* [Problem to solve]:
Check every line of the data for the string "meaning" and copy the ones that have it.
Source material: Begin
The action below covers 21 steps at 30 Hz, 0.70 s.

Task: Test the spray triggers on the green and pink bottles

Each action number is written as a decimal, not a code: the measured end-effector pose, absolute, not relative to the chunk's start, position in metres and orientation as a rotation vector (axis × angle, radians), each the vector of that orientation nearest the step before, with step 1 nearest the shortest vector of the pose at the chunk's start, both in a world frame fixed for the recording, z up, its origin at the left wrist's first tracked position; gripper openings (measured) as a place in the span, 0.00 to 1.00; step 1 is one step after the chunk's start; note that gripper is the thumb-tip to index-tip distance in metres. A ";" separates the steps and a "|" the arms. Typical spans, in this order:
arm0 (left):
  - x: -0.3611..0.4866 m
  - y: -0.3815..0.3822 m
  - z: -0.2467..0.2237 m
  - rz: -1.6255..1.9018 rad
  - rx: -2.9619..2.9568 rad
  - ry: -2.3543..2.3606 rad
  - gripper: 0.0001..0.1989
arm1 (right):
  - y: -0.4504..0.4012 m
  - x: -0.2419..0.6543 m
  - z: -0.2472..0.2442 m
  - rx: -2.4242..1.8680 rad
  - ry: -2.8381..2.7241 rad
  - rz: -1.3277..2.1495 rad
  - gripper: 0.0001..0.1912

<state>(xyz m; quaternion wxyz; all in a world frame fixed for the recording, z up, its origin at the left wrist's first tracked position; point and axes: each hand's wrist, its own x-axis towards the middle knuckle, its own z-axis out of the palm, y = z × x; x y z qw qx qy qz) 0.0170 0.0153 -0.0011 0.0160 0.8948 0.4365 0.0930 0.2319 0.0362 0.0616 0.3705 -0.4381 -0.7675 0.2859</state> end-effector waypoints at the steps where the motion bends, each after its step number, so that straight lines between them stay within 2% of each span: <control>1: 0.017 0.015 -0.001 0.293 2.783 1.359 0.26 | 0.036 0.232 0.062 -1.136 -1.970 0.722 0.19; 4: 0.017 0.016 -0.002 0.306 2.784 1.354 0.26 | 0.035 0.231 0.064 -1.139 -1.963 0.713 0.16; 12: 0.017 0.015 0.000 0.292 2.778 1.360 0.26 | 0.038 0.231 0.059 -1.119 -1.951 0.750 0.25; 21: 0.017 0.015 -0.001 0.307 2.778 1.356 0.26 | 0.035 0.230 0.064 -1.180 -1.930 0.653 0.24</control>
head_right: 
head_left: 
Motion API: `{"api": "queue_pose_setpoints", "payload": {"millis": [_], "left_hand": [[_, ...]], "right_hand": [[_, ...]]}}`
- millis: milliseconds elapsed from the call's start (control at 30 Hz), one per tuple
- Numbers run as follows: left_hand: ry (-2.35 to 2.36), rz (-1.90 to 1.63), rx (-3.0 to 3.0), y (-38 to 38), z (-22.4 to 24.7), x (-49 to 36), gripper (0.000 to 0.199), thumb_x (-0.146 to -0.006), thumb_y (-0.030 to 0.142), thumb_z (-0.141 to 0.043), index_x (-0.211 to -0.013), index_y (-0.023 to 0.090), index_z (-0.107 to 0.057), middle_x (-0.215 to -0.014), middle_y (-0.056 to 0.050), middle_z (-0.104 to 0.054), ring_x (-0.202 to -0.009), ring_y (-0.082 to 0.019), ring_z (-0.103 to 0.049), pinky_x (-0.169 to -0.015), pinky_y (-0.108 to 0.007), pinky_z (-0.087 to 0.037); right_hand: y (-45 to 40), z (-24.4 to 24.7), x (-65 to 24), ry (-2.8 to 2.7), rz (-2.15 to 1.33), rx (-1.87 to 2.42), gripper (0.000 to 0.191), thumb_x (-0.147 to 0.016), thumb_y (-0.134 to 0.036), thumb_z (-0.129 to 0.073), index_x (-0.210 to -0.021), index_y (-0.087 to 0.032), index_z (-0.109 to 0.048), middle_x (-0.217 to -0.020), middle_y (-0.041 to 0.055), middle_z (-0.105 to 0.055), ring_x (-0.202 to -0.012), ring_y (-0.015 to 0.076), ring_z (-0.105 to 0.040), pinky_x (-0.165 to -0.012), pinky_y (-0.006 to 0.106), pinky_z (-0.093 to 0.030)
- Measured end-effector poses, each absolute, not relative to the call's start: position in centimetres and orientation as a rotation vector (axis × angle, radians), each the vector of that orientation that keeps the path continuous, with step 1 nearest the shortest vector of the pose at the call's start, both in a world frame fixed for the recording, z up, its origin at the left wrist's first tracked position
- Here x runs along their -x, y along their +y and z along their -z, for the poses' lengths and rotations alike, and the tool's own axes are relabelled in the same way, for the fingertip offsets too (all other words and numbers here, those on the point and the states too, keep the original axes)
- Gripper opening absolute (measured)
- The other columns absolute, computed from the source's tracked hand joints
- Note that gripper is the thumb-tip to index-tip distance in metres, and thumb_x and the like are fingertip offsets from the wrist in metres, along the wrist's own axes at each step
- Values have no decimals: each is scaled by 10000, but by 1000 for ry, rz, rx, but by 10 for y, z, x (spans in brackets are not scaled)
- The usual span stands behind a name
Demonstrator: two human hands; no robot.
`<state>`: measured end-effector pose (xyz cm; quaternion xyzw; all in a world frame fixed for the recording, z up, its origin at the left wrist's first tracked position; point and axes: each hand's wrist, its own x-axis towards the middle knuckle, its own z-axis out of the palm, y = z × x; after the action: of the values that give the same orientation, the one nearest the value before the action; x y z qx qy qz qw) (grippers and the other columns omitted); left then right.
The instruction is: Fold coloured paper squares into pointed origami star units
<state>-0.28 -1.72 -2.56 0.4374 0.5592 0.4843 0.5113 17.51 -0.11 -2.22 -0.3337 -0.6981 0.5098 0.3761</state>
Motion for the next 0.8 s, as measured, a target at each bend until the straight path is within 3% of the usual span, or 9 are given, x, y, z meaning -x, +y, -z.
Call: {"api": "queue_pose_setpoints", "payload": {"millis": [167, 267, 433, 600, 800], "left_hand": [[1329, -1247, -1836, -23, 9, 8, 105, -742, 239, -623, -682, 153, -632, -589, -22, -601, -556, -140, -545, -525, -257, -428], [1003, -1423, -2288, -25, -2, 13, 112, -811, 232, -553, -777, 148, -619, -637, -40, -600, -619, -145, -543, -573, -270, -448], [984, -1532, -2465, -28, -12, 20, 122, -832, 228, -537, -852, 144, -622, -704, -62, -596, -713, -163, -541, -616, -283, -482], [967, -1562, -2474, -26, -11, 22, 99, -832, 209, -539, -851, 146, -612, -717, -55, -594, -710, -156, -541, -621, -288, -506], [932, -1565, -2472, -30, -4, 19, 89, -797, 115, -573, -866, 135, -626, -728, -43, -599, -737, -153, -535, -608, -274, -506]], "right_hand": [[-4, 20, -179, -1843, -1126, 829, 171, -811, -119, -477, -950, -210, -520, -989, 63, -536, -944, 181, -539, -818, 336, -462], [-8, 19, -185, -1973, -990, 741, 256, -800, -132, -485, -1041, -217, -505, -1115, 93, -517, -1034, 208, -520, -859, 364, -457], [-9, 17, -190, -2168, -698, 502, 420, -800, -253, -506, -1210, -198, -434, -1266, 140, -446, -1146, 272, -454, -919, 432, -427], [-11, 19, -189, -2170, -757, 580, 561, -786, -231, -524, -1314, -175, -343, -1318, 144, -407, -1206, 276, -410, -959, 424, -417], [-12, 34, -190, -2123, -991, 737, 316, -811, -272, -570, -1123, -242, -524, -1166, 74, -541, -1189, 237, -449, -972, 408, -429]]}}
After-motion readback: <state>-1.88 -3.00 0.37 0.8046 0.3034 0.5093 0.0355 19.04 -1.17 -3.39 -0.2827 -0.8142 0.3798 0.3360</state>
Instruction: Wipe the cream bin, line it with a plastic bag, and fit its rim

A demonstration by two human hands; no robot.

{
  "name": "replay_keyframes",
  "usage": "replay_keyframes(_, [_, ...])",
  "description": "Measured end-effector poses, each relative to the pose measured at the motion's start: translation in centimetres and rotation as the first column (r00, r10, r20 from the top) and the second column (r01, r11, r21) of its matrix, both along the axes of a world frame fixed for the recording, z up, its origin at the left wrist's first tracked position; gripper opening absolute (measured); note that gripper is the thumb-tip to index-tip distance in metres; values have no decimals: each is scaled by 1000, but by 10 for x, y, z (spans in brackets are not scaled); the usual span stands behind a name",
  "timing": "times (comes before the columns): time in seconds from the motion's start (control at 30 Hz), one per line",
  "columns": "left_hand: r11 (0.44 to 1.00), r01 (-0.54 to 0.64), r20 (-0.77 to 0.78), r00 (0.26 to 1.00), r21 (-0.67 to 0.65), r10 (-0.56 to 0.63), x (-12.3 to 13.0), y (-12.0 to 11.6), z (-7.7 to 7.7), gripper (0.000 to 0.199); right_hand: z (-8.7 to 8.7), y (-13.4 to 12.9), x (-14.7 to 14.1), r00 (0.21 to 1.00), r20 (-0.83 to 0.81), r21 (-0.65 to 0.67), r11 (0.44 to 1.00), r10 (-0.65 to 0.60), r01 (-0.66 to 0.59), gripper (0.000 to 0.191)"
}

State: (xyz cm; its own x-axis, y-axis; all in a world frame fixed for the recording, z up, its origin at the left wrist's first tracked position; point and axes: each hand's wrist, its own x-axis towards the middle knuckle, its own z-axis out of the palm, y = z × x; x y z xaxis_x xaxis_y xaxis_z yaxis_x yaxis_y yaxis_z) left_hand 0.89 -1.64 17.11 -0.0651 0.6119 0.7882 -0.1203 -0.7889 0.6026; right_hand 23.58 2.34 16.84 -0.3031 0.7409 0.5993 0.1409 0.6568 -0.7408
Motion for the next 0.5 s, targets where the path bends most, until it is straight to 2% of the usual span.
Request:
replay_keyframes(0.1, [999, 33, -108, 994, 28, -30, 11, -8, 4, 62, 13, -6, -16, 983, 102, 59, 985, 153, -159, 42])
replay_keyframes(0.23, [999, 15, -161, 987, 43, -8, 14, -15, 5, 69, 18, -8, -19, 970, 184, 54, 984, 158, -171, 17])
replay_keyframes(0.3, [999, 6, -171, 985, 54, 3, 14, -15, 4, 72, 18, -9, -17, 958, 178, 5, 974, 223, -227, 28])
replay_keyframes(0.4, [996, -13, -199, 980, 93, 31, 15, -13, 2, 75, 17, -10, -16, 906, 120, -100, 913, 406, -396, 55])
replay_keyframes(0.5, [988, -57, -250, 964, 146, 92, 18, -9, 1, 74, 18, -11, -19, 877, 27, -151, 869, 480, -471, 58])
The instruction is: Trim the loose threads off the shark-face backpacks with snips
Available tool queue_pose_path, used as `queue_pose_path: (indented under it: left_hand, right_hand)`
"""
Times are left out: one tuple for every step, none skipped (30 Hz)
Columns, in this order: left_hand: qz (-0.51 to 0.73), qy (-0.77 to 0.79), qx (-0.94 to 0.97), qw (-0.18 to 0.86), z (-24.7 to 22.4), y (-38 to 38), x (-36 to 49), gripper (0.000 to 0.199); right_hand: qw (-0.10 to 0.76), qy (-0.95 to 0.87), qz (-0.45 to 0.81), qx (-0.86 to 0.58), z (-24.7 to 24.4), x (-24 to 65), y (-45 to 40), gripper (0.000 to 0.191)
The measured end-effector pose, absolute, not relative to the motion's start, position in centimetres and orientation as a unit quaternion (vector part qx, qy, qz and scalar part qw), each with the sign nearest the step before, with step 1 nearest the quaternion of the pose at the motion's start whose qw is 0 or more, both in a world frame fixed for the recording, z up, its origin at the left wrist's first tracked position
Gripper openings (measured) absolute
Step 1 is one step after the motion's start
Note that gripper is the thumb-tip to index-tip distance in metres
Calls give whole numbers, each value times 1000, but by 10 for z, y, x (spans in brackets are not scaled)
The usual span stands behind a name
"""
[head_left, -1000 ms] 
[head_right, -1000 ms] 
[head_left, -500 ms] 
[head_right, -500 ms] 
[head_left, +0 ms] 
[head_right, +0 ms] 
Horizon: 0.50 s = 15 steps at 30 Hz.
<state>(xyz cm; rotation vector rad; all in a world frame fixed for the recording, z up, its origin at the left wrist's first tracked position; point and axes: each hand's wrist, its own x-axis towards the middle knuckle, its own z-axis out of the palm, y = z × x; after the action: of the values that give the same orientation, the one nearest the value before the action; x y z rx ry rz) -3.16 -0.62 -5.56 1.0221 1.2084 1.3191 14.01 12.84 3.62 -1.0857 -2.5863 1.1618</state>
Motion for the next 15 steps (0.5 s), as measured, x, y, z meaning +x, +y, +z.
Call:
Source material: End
* [Answer for this exercise]:
Motion for the next 0.8 s, as measured, a target at each bend until the straight path is within 3% of the usual span, or 9 are given, x, y, z meaning -x, +y, -z.
Motion for the next 15 steps (0.5 s), as measured, x, y, z meaning +x, +y, +z.

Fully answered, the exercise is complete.